The task
Restate the data that follows exactly as it stands, beginning with the first line and ending with the line that contains "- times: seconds".

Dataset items
****************************************

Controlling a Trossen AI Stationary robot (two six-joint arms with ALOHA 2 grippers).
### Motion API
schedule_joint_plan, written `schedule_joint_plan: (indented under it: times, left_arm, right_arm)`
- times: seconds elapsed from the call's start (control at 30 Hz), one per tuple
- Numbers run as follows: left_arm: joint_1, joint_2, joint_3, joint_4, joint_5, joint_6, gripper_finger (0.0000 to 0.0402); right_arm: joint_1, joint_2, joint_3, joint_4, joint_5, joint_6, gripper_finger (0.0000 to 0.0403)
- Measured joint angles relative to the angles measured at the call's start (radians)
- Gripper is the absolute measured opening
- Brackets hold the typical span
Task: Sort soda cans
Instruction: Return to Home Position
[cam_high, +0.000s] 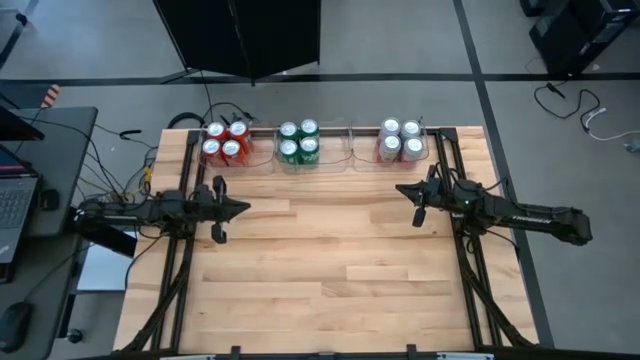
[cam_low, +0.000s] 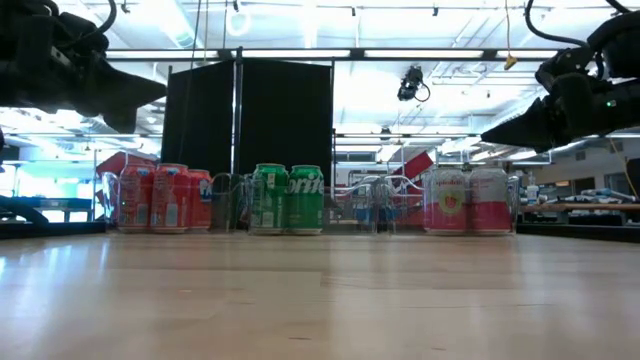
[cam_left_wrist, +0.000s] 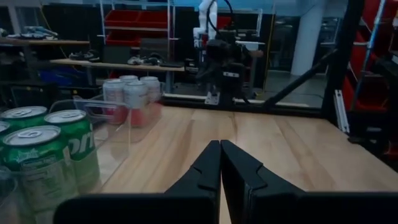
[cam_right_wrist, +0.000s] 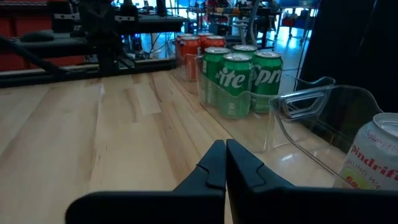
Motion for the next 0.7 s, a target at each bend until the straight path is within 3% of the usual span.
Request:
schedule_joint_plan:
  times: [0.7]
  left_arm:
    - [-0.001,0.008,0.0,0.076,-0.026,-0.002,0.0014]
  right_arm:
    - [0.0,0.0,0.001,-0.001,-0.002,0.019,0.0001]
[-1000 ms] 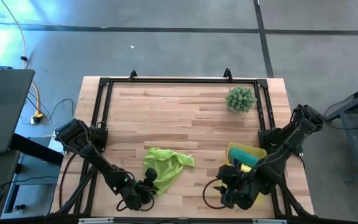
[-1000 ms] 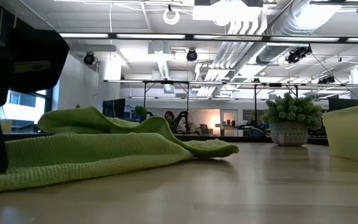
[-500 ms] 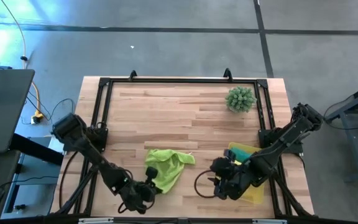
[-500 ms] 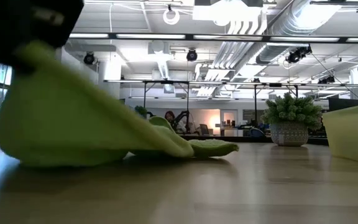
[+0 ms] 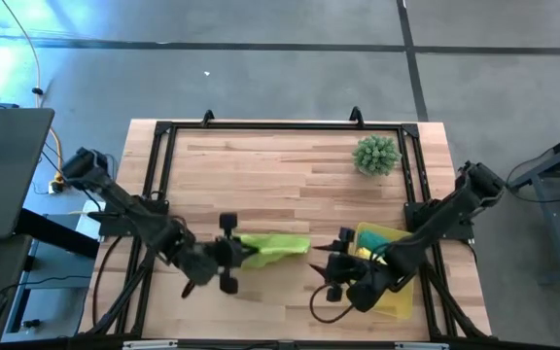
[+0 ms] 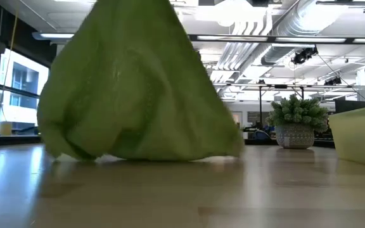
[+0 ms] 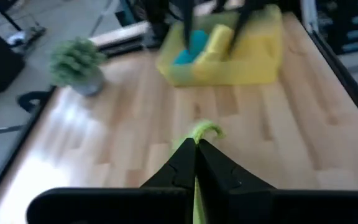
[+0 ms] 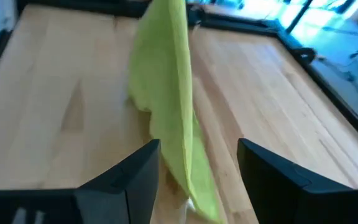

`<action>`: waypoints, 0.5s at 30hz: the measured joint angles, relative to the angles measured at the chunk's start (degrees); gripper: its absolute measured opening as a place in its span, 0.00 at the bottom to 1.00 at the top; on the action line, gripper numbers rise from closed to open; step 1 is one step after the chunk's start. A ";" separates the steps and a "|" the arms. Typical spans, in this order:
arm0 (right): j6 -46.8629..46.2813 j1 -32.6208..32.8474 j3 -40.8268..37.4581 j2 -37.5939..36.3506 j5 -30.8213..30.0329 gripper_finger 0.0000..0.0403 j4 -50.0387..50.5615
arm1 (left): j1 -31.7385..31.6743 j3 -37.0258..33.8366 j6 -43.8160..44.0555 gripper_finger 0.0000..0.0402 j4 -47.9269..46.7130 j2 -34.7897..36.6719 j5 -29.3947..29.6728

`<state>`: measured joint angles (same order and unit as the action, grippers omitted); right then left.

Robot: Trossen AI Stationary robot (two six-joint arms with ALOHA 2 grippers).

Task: Roll microfiber towels into tight, uniform cylinder then place into a basket
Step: Fold the green microfiber cloth

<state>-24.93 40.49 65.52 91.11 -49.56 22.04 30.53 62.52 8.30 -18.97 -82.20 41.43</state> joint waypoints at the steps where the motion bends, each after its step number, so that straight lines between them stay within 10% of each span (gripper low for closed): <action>1: 0.27 -0.13 -2.69 0.02 -1.52 0.50 -3.99 | -0.80 0.06 -0.63 0.00 -0.25 0.97 0.02; 8: 5.65 -2.25 -19.14 0.00 -1.85 0.50 -34.21 | -4.86 0.00 -2.50 0.00 -2.26 5.42 0.22; 15: 4.82 -6.48 -28.36 0.00 3.76 0.50 -40.30 | -5.82 -0.04 -2.48 0.00 -4.40 5.80 -0.29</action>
<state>-20.11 34.01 37.16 91.11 -45.80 -18.26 24.71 62.48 5.82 -23.37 -76.40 41.14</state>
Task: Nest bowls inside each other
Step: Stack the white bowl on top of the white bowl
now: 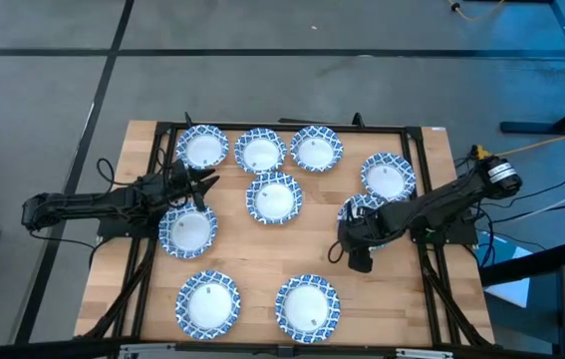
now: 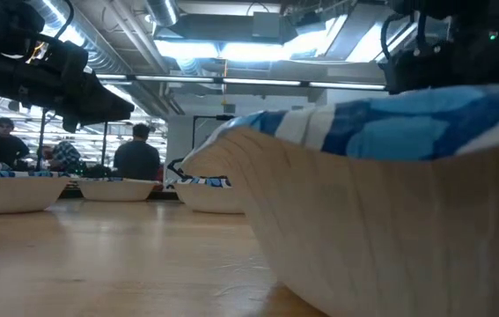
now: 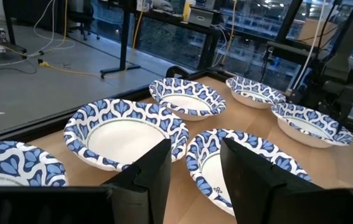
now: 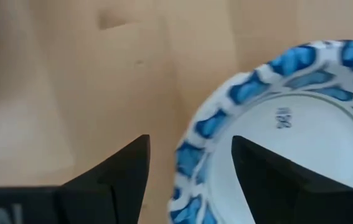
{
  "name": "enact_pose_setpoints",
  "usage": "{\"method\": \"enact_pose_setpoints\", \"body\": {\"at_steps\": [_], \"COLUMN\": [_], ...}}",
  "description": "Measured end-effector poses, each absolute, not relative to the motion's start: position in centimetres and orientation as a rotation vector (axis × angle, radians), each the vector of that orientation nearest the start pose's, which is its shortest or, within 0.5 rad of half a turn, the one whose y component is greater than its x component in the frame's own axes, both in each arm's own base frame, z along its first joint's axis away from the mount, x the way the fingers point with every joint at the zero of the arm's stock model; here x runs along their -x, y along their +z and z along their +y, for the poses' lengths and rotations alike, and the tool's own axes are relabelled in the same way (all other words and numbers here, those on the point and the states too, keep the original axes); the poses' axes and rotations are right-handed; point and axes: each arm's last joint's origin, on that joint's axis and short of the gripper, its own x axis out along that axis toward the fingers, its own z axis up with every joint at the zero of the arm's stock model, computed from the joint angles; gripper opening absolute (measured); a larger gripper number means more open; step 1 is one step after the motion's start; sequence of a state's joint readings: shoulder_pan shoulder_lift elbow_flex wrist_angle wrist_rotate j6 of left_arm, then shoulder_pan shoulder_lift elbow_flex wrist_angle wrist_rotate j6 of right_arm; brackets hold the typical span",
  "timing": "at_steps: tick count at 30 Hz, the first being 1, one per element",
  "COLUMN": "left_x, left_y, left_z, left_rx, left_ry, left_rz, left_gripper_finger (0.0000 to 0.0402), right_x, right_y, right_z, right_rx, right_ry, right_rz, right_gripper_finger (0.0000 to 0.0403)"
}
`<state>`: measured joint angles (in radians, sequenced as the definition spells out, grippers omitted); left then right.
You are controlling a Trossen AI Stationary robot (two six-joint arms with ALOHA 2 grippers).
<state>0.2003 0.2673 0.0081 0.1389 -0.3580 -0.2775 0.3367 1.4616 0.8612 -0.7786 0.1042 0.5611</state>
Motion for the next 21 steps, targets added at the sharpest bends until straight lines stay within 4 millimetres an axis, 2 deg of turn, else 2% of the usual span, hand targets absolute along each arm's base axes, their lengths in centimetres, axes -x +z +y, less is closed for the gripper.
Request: {"method": "enact_pose_setpoints", "body": {"at_steps": [7, 11, 15, 21], "left_x": [-10.7, -10.7, -10.7, -10.7], "left_y": [15.3, 15.2, 15.2, 15.2], "left_z": [3.2, 3.2, 3.2, 3.2], "left_rx": [0.267, 0.283, 0.284, 0.284], "left_ry": [0.567, 0.569, 0.569, 0.568], "left_rz": [0.087, 0.089, 0.090, 0.089], "left_gripper_finger": [0.0133, 0.0133, 0.0133, 0.0133], "right_x": [-23.7, -23.9, -24.0, -24.3], "right_y": [16.8, 16.2, 16.0, 16.0], "right_z": [7.9, 7.8, 7.8, 7.4], "right_rx": [-0.160, -0.178, -0.187, -0.209], "right_ry": [-0.232, -0.265, -0.280, -0.285], "right_rz": [1.397, 1.416, 1.421, 1.403], "right_gripper_finger": [0.0227, 0.0209, 0.0160, 0.0052]}}
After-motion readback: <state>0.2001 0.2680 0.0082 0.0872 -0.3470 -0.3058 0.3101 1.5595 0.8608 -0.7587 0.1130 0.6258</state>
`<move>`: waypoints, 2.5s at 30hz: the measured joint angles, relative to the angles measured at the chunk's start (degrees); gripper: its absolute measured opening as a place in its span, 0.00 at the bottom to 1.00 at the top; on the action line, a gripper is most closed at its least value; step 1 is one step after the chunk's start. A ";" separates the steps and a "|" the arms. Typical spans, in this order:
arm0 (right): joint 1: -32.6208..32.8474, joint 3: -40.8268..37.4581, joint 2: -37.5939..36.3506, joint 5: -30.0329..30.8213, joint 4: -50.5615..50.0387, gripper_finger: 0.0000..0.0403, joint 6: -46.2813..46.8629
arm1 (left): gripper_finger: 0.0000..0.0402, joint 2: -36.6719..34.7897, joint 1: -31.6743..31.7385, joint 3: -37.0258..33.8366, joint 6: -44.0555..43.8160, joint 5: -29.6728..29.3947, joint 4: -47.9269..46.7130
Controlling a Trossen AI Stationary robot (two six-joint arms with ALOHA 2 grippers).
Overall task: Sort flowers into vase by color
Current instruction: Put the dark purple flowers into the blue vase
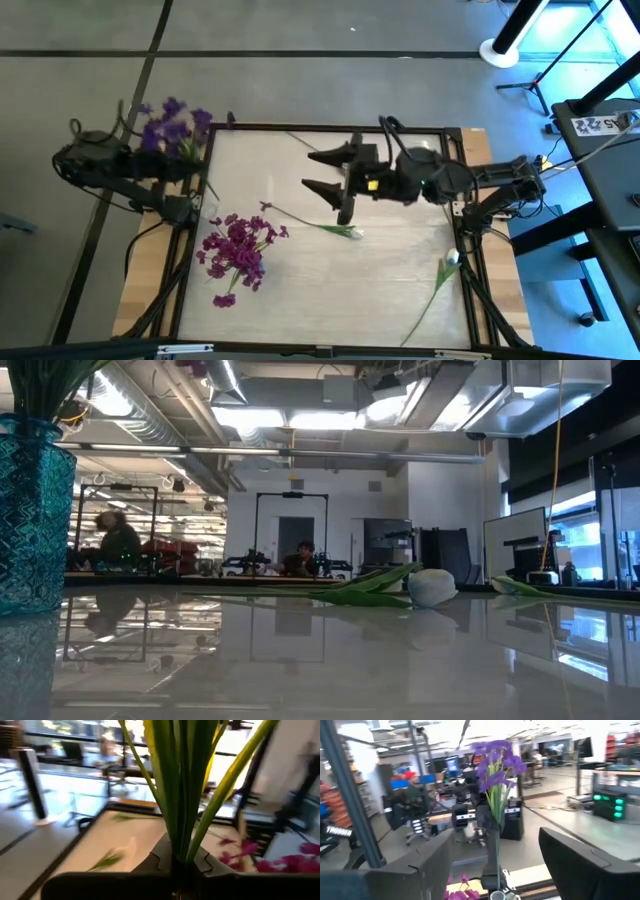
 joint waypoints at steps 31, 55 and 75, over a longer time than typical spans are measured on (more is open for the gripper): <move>6.70 0.00 -0.02 22.25 -0.11 0.71 6.10 | 0.01 -4.65 -15.77 -30.96 -4.55 5.81 36.40; 6.73 0.00 0.00 24.28 -1.48 0.71 7.42 | 0.00 -4.65 -21.52 -37.86 -0.80 5.08 41.14; 2.87 0.00 0.02 21.84 -5.48 0.71 10.42 | 0.00 -4.63 -22.64 -37.88 10.22 5.57 41.70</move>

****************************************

Exercise answer
Controlling a Trossen AI Stationary robot (two six-joint arms with ALOHA 2 grippers).
### Motion API
schedule_joint_plan, written `schedule_joint_plan: (indented under it: times, left_arm, right_arm)`
- times: seconds elapsed from the call's start (control at 30 Hz), one per tuple

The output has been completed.